** Work request **
Starting with the line that contains "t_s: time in" and stopping after the line that contains "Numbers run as", copy the entries below exactly. Include nothing else.
===== Given data
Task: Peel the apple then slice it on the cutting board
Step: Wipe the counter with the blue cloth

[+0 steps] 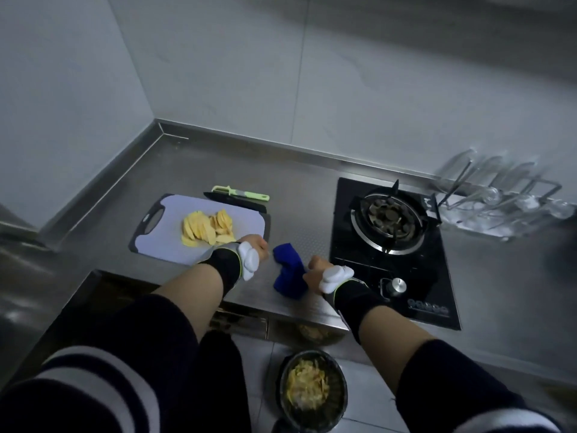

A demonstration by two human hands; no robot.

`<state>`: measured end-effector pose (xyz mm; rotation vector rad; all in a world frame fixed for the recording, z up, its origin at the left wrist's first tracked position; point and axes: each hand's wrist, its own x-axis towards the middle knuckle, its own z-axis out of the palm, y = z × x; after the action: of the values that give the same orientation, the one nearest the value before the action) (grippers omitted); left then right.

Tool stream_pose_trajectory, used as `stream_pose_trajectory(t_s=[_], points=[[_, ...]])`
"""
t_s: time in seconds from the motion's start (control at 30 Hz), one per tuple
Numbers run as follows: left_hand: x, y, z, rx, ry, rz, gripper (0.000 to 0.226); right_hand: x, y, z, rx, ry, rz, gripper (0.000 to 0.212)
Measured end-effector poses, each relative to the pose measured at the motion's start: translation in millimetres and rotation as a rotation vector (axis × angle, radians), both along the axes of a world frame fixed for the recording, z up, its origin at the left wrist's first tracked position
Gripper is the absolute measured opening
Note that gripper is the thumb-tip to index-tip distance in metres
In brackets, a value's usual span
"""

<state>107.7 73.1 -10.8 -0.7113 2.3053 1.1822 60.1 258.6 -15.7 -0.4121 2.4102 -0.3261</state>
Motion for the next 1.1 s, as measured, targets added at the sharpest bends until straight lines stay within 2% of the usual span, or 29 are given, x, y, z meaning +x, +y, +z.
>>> stream_pose_trajectory(t_s=[0.1,0.2,0.3,0.37,0.43,0.5,0.53,0.67,0.77,0.93,1.1], points=[[-35,-9,-15,-0.064,-0.012,-0.156,0.045,-19,-12,-15,0.046,-0.015,-0.028,0.040],[-66,-12,-40,-0.066,0.006,-0.323,0.054,-28,-24,-23,0.160,0.045,-0.023,0.048],[-89,-13,-53,-0.039,-0.001,-0.483,0.063,-34,-42,-35,0.162,-0.065,-0.139,0.049],[-95,-13,-50,-0.086,-0.027,-0.627,0.066,-35,-52,-34,0.166,-0.087,-0.164,0.047],[-102,-20,-49,-0.109,-0.093,-0.743,0.052,-37,-59,-32,0.173,-0.111,-0.181,0.044],[-101,-26,-47,-0.111,-0.088,-0.801,0.022,-37,-58,-30,0.212,-0.086,-0.125,0.041],[-101,-32,-46,-0.115,-0.056,-0.811,0.015,-39,-58,-30,0.226,-0.061,-0.094,0.043],[-101,-49,-34,-0.002,0.144,-0.750,0.012,-51,-54,-20,0.259,-0.056,0.076,0.061],[-105,-57,-24,0.046,0.268,-0.620,0.018,-66,-55,-10,0.161,-0.091,0.108,0.049],[-124,-68,-9,0.037,0.381,-0.418,0.013,-102,-55,23,-0.076,0.078,-0.019,0.028],[-134,-67,1,0.024,0.434,-0.305,0.011,-132,-47,38,-0.141,0.188,-0.020,0.030]])
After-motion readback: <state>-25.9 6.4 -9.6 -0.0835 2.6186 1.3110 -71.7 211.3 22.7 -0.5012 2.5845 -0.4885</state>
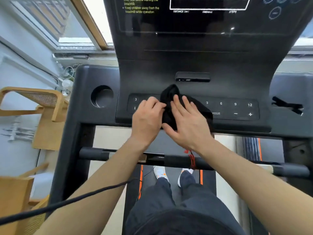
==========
** Answer space **
t_s: time in seconds from the motion's start (control at 30 Hz), one per tuple
Numbers run as follows: left_hand: x, y, z, rx, ry, rz, gripper (0.000 to 0.226); right_hand: x, y, z, rx, ry, rz, gripper (0.000 to 0.212)

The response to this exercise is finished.